Há, ainda assim, uma dúvida no que toca à integridade científica da experiência, considera António Jácomo. A maior parte dos desenvolvimentos desta natureza correm a comunidade científica, são analisadas por outros cientistas e depois publicados em revistas científicas. Este avanço, no entanto, foi anunciado durante um congresso militar, numa espécie de “publicidade” ao trabalho de Rene Anand. É que este cientista é proprietário de uma empresa que se dedica à criação de órgãos em laboratório, pelo que podem haver conflitos de interesse na informação avançada pelo investigador.

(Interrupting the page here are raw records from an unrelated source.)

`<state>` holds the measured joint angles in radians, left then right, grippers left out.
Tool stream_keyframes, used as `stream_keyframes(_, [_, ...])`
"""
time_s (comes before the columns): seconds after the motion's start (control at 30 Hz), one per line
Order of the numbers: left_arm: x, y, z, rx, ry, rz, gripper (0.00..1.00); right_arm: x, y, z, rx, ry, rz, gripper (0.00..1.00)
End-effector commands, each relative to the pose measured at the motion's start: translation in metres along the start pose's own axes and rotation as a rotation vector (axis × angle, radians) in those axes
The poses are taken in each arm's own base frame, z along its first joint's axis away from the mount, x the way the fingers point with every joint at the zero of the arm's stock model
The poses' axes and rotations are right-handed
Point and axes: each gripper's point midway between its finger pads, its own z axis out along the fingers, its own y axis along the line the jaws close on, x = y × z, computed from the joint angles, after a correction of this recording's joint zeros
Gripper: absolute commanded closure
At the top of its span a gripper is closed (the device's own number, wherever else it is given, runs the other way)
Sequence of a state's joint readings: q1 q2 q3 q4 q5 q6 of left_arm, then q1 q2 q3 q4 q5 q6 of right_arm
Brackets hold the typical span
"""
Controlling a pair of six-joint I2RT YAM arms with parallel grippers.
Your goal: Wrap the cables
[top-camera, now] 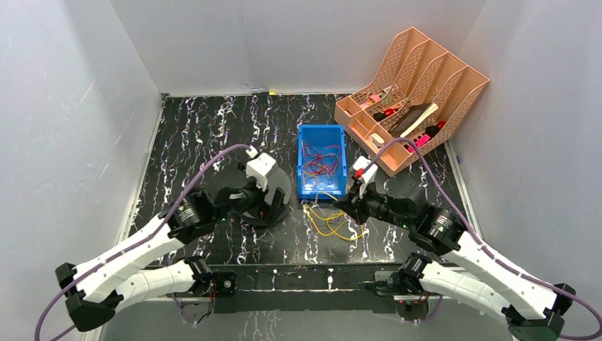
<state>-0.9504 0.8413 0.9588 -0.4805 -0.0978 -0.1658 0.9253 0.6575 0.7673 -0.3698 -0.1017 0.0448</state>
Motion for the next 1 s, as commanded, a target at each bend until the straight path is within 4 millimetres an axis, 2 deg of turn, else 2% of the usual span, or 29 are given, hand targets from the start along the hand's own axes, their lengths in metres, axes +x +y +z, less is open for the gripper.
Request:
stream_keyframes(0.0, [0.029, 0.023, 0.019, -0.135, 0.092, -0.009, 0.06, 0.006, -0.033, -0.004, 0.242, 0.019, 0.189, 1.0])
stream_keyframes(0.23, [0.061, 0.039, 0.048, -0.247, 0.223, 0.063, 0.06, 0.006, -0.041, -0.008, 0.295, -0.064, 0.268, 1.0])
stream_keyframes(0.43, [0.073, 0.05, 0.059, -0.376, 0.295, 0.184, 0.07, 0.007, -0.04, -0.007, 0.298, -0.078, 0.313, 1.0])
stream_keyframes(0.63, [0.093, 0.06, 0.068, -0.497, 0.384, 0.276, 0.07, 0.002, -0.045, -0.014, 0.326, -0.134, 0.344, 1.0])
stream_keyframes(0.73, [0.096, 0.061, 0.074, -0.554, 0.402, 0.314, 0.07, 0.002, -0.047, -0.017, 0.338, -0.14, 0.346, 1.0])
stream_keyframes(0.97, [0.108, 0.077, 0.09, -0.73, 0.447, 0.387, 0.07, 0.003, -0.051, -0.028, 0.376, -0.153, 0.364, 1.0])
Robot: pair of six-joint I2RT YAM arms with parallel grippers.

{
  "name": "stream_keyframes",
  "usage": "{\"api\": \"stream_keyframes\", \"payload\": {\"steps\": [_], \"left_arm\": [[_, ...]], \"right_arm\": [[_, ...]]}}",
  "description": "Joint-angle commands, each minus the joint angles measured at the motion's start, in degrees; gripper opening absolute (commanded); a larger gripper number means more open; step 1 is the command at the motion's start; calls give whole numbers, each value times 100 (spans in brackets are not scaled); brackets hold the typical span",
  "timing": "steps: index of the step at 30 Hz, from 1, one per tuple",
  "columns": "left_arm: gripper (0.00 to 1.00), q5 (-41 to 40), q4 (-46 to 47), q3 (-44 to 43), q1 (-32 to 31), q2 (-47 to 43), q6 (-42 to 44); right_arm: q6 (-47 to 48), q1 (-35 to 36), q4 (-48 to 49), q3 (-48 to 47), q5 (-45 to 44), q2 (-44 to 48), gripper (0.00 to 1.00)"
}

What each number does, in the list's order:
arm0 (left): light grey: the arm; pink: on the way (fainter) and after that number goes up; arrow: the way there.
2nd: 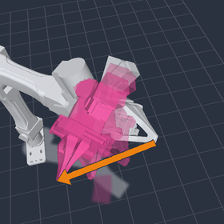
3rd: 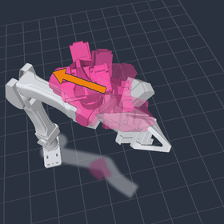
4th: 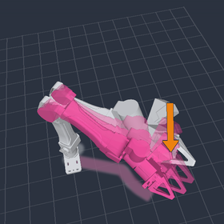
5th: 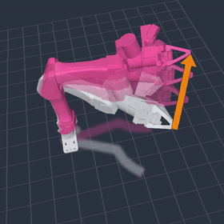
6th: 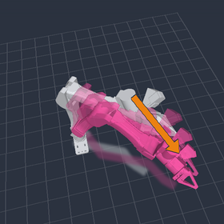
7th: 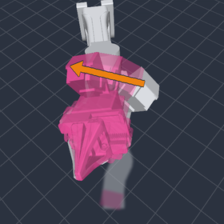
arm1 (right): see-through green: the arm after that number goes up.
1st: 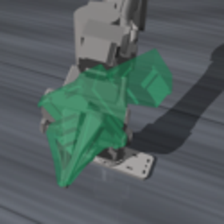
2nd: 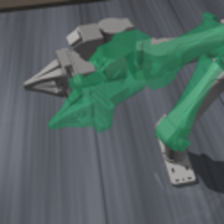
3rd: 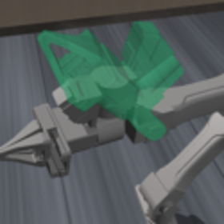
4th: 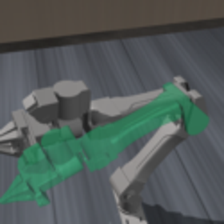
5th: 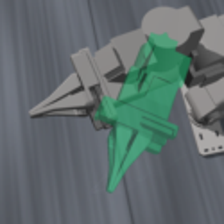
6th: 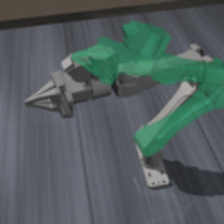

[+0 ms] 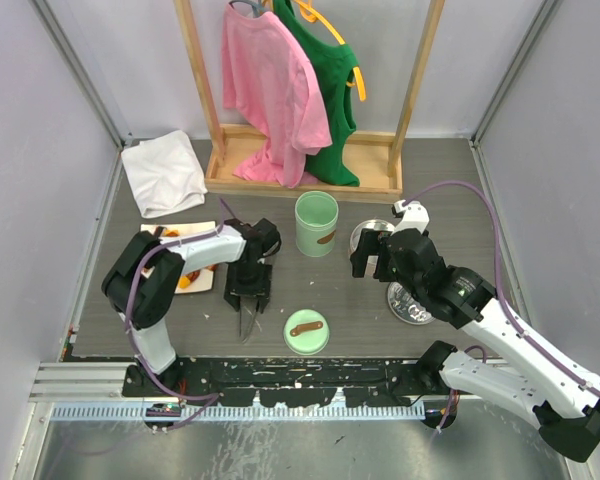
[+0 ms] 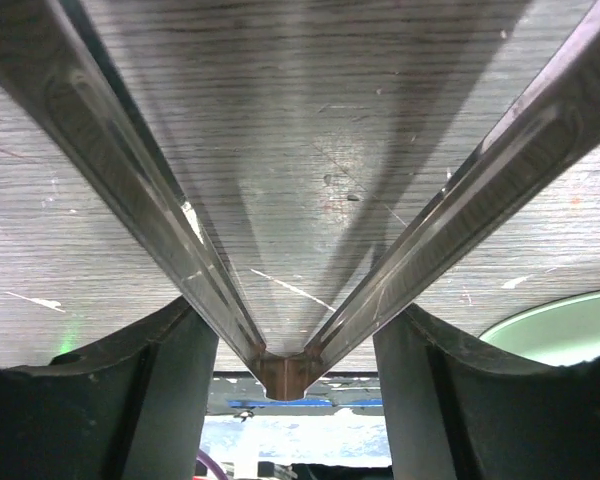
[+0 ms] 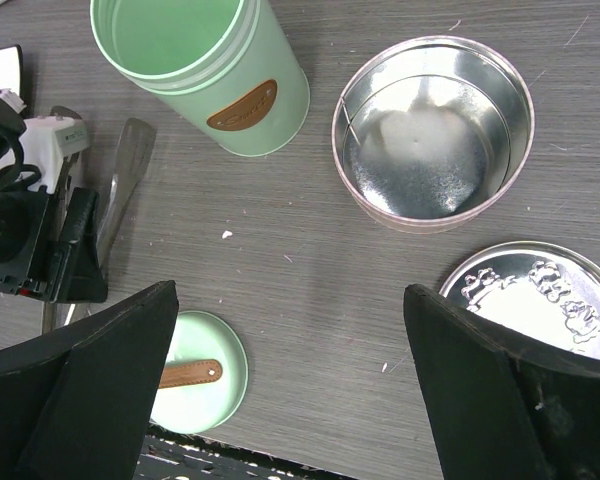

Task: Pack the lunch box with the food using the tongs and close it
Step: Pick up the clamp at the center of the board.

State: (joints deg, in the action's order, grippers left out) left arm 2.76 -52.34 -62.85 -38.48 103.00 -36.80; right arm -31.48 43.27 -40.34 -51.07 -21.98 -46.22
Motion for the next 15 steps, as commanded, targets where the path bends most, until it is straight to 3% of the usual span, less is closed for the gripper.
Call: {"api": "stream_keyframes", "payload": {"steps": [1, 15], "left_arm": [[58, -508, 547, 297, 44, -33, -21], [62, -991, -1443, -833, 24, -2267, 193]], "right_arm": [[-57, -23, 255, -53, -85, 82, 100], [-114, -23, 236, -91, -121, 102, 100]]}}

Para o cientista criador do “quase cérebro humano”, isto pode significar um grande avanço no estudo do autismo: “a ciência do genoma inferiu que há 600 genes responsáveis pelo autismo, mas estamos presos aí. Correlações matemáticas e métodos estatísticos são insuficientes para identificar relações causais. Precisamos de um sistema experimental, precisamos de um cérebro humano”, explica o próprio cientista.

Como se criou este cérebro?

Este cérebro foi criado a partir de células da pele, depois de terem sido transformadas em células pluripotentes induzidas – células maduras transformadas em células estaminais com capacidade de se diferenciarem nas restantes células do organismo. Como? A Nature explica que as células da pele são células somáticas adultas – células responsáveis pela formação de órgãos e tecidos –, mas que foram reprogramadas para poderem expressar genes de um outro tipo de células. Essa reprogramação é conseguida através da introdução na célula de um fator que vai ativar os novos genes e desativar os antigos, num método revelado pelo Nobel da Medicina 2012 Shinya Yamanaka.

“Esta é uma área de investigação em revolução – alterar a programação genética da célula através de fatores de transcrição diferentes”, diz ao Observador Catarina Brito, líder do Laboratório de Modelos Celulares do Instituto de Biologia Experimental e Tecnológica. Os fatores de transcrição são proteínas que se ligam ao ADN e que vão permitir a expressão de determinados genes. Variando a introdução dos fatores de transcrição, a célula vai expressar características diferentes.

Quando as células da pele já tiverem sido transformadas em células pluripotentes induzidas, os cientistas recriam os ambientes em que elas estariam sujeitas num determinado órgão, neste caso as condições físicas e químicas que envolvem as células do cérebro. E isso implica que, em laboratório, estejam sujeitas aos mesmos gradientes de oxigénio, natureza molecular, matriz celulares e organização tridimensional que existiriam no tecido natural.

No entanto, a investigadora Catarina Brito sublinha que o facto de não haver um artigo científico publicado e revisto por outros cientistas – Rene Anand ainda não desvendou o método utilizado para a criação do “cérebro” para patenteá-lo – não permite analisar com rigor a fiabilidade deste organóide.